Experimental Design: The study used sequential tumor tissue and functional imaging (taken at baseline and 12-16 weeks) obtained from three similar phase II studies. All three studies investigated the role of VEGF tyrosine kinase inhibitors (TKI) before planned nephrectomy in untreated mRCC (n = 85). The effect of targeted therapy on ten biomarkers was measured from sequential tissue. Comparative genomic hybridization (CGH) array and DNA methylation profiling (MethylCap-seq) was performed in matched frozen pairs.

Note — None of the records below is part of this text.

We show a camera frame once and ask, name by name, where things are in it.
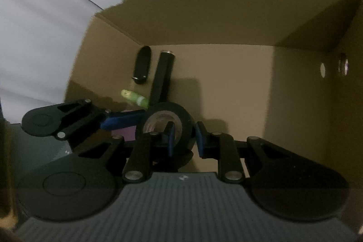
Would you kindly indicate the large cardboard box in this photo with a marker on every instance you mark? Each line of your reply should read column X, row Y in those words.
column 227, row 83

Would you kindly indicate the green lip balm tube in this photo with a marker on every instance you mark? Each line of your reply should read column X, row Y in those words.
column 136, row 99

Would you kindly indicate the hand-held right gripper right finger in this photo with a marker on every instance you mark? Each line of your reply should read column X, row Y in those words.
column 202, row 142

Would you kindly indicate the small black oval case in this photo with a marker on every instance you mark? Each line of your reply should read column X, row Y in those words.
column 141, row 64

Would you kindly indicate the black tape roll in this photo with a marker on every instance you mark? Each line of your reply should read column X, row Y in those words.
column 181, row 114

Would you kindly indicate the black cylinder tube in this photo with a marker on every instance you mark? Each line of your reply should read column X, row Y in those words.
column 163, row 74

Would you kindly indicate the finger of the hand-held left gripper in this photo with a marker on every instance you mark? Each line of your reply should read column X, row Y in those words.
column 122, row 121

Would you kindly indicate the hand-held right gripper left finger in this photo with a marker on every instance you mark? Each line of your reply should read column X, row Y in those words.
column 171, row 140

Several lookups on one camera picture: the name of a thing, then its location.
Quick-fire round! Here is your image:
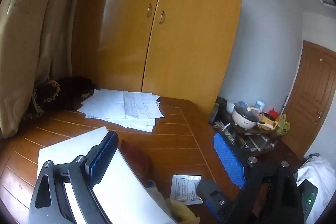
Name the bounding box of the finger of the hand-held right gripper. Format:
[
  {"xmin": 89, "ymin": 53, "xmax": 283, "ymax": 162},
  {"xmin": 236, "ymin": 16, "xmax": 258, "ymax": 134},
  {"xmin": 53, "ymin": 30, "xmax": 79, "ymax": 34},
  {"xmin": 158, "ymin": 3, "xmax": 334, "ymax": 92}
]
[{"xmin": 196, "ymin": 179, "xmax": 237, "ymax": 223}]

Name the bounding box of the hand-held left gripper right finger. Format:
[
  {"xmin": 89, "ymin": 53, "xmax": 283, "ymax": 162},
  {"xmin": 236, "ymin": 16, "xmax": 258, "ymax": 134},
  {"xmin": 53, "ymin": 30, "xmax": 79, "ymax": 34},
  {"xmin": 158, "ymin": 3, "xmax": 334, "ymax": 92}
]
[{"xmin": 213, "ymin": 132, "xmax": 305, "ymax": 224}]

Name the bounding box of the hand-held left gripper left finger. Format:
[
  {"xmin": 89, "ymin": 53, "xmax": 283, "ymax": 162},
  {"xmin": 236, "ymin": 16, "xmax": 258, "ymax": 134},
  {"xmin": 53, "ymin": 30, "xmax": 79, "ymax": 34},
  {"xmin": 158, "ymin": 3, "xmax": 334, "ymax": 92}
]
[{"xmin": 28, "ymin": 131, "xmax": 118, "ymax": 224}]

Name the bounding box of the white bedding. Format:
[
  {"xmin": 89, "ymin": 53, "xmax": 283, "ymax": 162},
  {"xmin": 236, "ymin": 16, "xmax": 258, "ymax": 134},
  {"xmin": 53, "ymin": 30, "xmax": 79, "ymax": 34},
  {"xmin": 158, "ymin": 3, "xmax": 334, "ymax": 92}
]
[{"xmin": 296, "ymin": 153, "xmax": 336, "ymax": 224}]

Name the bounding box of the small printed leaflet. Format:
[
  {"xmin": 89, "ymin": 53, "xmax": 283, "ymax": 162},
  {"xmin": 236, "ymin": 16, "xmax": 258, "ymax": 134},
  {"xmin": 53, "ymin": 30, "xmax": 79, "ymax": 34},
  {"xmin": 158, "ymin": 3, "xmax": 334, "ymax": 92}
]
[{"xmin": 170, "ymin": 174, "xmax": 203, "ymax": 206}]

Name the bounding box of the yellow cloth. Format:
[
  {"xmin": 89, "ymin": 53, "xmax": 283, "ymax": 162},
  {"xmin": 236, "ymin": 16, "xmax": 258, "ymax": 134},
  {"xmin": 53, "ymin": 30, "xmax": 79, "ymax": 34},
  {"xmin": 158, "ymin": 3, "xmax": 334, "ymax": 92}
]
[{"xmin": 167, "ymin": 199, "xmax": 197, "ymax": 223}]

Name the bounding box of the large white paper sheet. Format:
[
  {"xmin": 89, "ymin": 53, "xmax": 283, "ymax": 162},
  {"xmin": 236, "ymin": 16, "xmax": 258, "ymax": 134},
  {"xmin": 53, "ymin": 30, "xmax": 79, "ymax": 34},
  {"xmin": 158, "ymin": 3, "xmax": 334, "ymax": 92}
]
[{"xmin": 37, "ymin": 126, "xmax": 177, "ymax": 224}]

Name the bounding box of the white electric pot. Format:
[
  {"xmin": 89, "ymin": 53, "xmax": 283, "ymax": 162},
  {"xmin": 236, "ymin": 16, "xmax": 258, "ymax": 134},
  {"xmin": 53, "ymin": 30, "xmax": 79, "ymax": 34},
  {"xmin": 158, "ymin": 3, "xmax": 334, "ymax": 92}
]
[{"xmin": 231, "ymin": 104, "xmax": 265, "ymax": 129}]

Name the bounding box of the dark side table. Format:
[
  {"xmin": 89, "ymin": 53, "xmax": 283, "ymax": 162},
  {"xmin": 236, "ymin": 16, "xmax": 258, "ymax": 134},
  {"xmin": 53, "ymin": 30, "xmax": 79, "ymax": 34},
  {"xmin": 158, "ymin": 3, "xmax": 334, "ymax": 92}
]
[{"xmin": 210, "ymin": 109, "xmax": 300, "ymax": 161}]

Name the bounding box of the yellow cup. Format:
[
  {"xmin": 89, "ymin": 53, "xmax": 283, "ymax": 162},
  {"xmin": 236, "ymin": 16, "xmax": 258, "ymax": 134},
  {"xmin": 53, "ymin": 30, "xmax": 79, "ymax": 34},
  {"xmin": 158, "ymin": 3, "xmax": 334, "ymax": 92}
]
[{"xmin": 261, "ymin": 113, "xmax": 278, "ymax": 131}]

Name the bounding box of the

Biomarker expression was correlated with early progression (progression as best response) and delayed progression (between 12-16 weeks).
Results: VEGF TKI treatment caused a significant reduction in vessel density (CD31), phospho-S6K expression, PDL-1 expression, and FOXP3 expression (P < 0.05 for each). It also caused a significant increase in cytoplasmic FGF-2, MET receptor expression in vessels, Fuhrman tumor grade, and Ki-67 (P < 0.05 for each). Higher levels of Ki-67 and CD31 were associated with delayed progression (P < 0.05). Multiple samples (n = 5) from the same tumor showed marked heterogeneity of tumor grade, which increased significantly with treatment. Array CGH showed extensive intrapatient variability, which did not occur in DNA methylation analysis.
Conclusion: TKI treatment is associated with dynamic changes in relevant biomarkers, despite significant heterogeneity in chromosomal and protein, but not epigenetic expression. Changes to Ki-67 expression and tumor grade indicate that treatment is associated with an increase in the aggressive phenotype of the tumor. (C)2013 AACR.